◆ **Exercise directions**:
Search the data for the string "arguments" and gather each line it is in.

◆ **Provided data**:
───

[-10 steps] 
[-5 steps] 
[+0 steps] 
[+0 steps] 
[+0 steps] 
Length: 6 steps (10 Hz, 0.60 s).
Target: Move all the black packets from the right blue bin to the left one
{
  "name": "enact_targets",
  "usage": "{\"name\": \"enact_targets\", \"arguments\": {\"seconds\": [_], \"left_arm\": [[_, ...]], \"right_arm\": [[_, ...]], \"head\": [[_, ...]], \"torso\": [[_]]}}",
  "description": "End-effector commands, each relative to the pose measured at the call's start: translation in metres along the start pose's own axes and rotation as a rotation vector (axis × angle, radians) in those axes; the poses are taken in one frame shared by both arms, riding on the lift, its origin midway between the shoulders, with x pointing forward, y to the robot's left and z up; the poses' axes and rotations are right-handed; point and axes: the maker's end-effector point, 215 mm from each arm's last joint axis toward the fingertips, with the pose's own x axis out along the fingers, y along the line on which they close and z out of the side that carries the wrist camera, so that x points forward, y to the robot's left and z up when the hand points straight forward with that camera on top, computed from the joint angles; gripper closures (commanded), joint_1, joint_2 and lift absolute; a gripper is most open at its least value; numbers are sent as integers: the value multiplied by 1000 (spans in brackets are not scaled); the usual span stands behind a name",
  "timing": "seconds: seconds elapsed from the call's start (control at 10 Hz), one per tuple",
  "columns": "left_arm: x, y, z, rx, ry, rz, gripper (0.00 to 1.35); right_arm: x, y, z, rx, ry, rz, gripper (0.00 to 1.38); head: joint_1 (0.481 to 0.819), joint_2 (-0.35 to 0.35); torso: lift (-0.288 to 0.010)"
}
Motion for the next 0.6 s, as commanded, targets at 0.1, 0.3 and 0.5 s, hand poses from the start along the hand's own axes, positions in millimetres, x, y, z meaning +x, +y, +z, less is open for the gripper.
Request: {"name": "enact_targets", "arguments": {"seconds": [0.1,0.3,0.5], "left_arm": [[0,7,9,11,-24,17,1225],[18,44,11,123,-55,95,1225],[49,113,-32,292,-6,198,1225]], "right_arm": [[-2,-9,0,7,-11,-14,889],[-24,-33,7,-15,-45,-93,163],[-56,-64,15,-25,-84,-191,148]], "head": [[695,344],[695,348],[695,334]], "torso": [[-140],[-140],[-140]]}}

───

◆ **Solution**:
  "usage": "{\"name\": \"enact_targets\", \"arguments\": {\"seconds\": [_], \"left_arm\": [[_, ...]], \"right_arm\": [[_, ...]], \"head\": [[_, ...]], \"torso\": [[_]]}}",
Request: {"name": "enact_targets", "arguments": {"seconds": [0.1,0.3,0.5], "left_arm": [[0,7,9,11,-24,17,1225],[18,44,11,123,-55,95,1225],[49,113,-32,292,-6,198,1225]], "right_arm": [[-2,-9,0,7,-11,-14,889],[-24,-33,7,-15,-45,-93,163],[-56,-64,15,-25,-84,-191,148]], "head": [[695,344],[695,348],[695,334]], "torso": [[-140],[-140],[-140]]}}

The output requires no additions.